Previous result can be downloaded here. good_lbf in this dataset saves lbf from mvsusieR:::BayesianMultivariateRegression.
devtools::load_all('/home/gaow/GIT/software/mashr')
setwd('/home/gaow/tmp/07-Dec-2019')
dat = readRDS('issue_9_EE_sumstats.rds')
mash_data = mash_set_data(dat$bhat, dat$sbhat, V=dat$V, alpha=0)
names(mash_data)
r1 = calc_relative_lik_matrix(mash_data,dat$xUlist, algorithm.version = 'Rcpp')
r2= calc_relative_lik_matrix(mash_data,dat$xUlist, algorithm.version = 'R')
names(r1)
expect_equal(r1$lfactors, r2$lfactors)
expect_equal(r1$loglik_matrix, r2$loglik_matrix)
Loglik computations are okay.
posterior_weights <- compute_posterior_weights(dat$pi_s,exp(r1$loglik_matrix))

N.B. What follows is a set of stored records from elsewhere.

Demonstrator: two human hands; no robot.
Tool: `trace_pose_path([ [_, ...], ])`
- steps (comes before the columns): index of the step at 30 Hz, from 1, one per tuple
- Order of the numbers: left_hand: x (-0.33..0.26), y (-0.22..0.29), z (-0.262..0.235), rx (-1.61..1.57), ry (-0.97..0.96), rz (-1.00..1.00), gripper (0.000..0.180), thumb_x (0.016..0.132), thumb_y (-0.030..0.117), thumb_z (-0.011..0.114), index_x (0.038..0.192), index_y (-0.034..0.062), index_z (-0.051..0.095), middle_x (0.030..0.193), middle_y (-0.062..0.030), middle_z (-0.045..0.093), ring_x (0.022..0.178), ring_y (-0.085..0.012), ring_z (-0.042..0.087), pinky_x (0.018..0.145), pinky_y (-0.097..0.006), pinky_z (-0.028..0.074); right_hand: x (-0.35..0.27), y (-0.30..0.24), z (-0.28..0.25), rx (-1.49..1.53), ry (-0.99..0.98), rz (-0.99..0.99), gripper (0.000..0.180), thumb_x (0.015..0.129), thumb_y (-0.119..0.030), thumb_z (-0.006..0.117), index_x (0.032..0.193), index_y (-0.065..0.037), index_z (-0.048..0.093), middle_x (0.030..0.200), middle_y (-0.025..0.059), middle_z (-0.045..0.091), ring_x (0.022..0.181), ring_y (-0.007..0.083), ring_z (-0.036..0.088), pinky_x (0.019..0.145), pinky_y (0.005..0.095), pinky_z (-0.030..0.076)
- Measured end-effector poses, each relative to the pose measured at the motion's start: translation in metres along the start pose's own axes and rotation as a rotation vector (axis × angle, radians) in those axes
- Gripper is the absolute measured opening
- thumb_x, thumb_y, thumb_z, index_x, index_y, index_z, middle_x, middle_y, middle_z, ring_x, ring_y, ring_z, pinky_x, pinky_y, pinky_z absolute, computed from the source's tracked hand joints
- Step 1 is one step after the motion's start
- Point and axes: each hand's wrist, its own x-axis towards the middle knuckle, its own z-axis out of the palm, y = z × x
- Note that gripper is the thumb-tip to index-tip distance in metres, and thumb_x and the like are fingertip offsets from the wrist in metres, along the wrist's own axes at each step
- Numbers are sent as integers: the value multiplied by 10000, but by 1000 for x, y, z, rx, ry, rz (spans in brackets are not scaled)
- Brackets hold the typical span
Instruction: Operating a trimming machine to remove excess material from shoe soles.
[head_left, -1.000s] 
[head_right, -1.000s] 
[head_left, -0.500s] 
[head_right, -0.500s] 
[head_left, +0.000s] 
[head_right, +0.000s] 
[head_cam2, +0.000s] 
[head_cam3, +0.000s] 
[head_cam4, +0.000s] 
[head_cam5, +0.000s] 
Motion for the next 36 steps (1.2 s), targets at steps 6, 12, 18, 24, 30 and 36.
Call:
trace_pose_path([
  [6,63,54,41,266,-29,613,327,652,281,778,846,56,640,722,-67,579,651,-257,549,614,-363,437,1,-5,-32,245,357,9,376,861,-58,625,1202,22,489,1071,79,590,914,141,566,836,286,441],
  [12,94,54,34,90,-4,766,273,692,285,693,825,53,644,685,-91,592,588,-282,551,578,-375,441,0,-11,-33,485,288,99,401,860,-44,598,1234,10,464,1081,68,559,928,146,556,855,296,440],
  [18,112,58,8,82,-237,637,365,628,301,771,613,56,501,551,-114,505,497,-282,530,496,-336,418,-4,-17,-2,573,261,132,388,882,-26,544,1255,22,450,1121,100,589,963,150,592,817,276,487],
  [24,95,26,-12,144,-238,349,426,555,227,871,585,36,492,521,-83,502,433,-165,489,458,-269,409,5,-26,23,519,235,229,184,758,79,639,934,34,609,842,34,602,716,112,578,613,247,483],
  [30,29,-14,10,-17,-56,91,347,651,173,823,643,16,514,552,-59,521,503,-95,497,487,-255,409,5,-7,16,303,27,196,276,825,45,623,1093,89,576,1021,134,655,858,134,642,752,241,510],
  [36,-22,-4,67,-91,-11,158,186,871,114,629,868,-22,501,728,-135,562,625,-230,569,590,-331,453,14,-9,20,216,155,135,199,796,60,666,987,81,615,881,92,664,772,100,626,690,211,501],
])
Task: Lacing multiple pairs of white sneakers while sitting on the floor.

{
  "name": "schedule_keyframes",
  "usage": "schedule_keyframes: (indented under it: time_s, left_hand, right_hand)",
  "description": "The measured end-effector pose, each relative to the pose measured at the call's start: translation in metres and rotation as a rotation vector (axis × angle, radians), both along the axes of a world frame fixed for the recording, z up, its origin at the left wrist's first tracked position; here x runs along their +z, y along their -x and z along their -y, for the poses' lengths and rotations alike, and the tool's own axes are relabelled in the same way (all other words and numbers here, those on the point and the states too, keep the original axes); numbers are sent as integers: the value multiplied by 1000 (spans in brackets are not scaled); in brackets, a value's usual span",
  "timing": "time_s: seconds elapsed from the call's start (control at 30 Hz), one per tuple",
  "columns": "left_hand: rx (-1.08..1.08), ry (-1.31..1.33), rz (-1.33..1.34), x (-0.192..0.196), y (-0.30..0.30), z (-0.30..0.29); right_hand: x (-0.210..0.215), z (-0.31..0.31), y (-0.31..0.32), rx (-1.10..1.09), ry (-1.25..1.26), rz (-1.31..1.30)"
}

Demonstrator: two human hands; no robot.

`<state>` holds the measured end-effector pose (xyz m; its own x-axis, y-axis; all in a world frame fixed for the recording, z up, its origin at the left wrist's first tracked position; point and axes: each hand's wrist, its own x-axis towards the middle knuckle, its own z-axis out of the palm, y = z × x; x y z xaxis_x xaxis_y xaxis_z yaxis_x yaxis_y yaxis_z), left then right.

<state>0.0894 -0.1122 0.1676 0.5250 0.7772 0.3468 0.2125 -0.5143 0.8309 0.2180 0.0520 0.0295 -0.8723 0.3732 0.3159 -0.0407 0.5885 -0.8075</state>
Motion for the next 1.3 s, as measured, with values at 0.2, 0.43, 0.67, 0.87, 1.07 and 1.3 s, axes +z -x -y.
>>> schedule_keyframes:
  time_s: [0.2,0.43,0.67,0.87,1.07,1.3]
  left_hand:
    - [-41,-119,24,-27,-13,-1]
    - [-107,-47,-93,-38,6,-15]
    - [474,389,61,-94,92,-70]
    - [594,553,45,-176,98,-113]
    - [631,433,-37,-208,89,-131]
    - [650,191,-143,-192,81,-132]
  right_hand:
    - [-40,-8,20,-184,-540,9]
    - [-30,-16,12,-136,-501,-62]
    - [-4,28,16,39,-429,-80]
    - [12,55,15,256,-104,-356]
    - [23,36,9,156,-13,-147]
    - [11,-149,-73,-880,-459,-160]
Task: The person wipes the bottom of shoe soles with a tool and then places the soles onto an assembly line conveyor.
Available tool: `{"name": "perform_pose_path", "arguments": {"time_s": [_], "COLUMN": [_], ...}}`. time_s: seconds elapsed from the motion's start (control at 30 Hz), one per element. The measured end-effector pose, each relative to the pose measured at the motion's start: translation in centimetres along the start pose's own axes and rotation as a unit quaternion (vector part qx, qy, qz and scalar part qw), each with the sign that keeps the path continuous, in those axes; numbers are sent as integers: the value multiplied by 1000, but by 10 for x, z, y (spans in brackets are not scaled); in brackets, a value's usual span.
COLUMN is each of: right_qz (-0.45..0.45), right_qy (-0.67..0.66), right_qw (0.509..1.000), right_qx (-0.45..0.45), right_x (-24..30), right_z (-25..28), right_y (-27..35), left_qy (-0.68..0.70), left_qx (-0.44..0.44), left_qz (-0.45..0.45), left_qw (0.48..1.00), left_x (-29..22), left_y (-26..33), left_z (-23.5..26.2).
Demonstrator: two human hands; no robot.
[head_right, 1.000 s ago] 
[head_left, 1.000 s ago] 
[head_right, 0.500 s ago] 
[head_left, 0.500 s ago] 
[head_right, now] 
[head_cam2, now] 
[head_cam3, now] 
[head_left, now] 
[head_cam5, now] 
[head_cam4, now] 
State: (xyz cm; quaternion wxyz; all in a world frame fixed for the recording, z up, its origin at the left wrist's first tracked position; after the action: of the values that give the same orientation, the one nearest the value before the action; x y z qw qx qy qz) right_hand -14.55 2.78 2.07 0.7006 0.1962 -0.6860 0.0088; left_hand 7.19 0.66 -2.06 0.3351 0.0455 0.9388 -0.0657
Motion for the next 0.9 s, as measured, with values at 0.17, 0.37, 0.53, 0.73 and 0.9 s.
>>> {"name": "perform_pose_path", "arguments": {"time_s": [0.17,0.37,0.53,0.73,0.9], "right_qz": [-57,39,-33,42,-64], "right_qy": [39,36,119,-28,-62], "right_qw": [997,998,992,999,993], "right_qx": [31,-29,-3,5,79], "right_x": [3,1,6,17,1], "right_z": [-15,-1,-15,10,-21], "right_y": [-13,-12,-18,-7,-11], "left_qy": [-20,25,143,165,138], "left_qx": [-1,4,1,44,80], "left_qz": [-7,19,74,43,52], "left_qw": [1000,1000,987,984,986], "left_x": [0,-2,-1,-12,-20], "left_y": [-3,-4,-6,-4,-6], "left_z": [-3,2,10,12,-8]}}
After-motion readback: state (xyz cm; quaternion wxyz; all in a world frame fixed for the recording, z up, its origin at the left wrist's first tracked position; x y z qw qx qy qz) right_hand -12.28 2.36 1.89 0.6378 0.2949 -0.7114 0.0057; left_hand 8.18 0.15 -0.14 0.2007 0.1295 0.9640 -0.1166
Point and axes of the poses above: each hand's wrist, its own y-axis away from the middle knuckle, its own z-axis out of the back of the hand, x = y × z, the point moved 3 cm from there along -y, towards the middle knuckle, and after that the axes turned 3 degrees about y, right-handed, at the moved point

p1 <- compute_posterior_matrices(mash_data, dat$xUlist, posterior_weights, algorithm.version="Rcpp")
p2 <- compute_posterior_matrices(mash_data, dat$xUlist, posterior_weights, algorithm.version="R")
names(p1)
expect_equal(p1$PosteriorMean, p2$PosteriorMean)
expect_equal(p1$PosteriorSD, p2$PosteriorSD)
expect_equal(p1$lfdr, p2$lfdr)
expect_equal(p1$NegativeProb, p2$NegativeProb)
expect_equal(p1$lfsr, p2$lfsr)
Posterior calculations also are consistent between R and Rcpp versions.
null_loglik = compute_null_loglik_from_matrix(r1,mash_data$Shat_alpha)
alt_loglik = compute_alt_loglik_from_matrix_and_pi(dat$pi_s,r1,mash_data$Shat_alpha)
lbf = alt_loglik-null_loglik
plot(dat$good_lbf, lbf, xlab="BayesianMultivariate lbf", ylab = "EE lbf")
plot(dat$bad_lbf, lbf, xlab="EE lbf (mvsusieR)", ylab = "EE lbf (mashr)")
lbf indeed agrees with what mvsusieR:::MashRegression gives, not consistent with what BayesianMultivariateRegression says.
Let's see what the loglik matrix tells us about these zero BF's,
(r1$loglik_matrix + r1$lfactors)[which(lbf>1000),]
head((r1$loglik_matrix + r1$lfactors)[which(abs(lbf)<50),])
It seems the loglik for null was wrong from the beginning. The reason mvsusieR:::BayesianMultivariateRegression does not have the issue is because it avoids numerical issues when it tries to compute lbf, instead of using dmvnorm().
And indeed, if I uncomment this line using dmvnorm() to compute lbf, then the result agrees with mvsusieR:::MashRegression and also wrong for the example on this page.
U = dat$xUlist[[2]]
S = lapply(1:nrow(dat$sbhat), function(j) diag(dat$sbhat[j,]) %*% dat$V %*% diag(dat$sbhat[j,]))
S_inv = lapply(1:length(S), function(j) solve(S[[j]]))
post_cov = lapply(1:length(S), function(j) U %*% solve(diag(nrow(U)) + S_inv[[j]] %*% U))
good_lbf = log(sapply(1:length(S), function(j) sqrt(det(S[[j]])/det(S[[j]]+U))*exp(0.5*t(dat$bhat[j,])%*%S_inv[[j]]%*%post_cov[[j]]%*%S_inv[[j]]%*%dat$bhat[j,])))
good_lbf[which(is.infinite(good_lbf))] = 0
plot(dat$good_lbf, good_lbf)
We need to solve the loglik calculation issue in mash, because without fixing that, the posterior weights will be wrong and that will undermine MASH model. I'll try to come up with a minimal example vignette to post on mashr github.
Yuxin pointed to me, after she looked at the data, that if I dont set infinity to zero but work instead at log scale I will be getting the same result as in EE model. Therefore I changed the mvsusieR code from:
good_lbf = log(sapply(1:length(S), function(j) sqrt(det(S[[j]])/det(S[[j]]+U))*exp(0.5*t(dat$bhat[j,])%*%S_inv[[j]]%*%post_cov[[j]]%*%S_inv[[j]]%*%dat$bhat[j,])))
to
good_lbf = sapply(1:length(S), function(j) 0.5 * (log(det(S[[j]])) - log(det(S[[j]]+U))) + 0.5*t(dat$bhat[j,])%*%S_inv[[j]]%*%post_cov[[j]]%*%S_inv[[j]]%*%dat$bhat[j,])
good_lbf = sapply(1:length(S), function(j) 0.5 * (log(det(S[[j]])) - log(det(S[[j]]+U))) + 0.5*t(dat$bhat[j,])%*%S_inv[[j]]%*%post_cov[[j]]%*%S_inv[[j]]%*%dat$bhat[j,])
plot(dat$good_lbf, good_lbf)
But after the change, those infinite false signals which were once removed now comes back and contribute to bad lbf, leading to false positives in the results.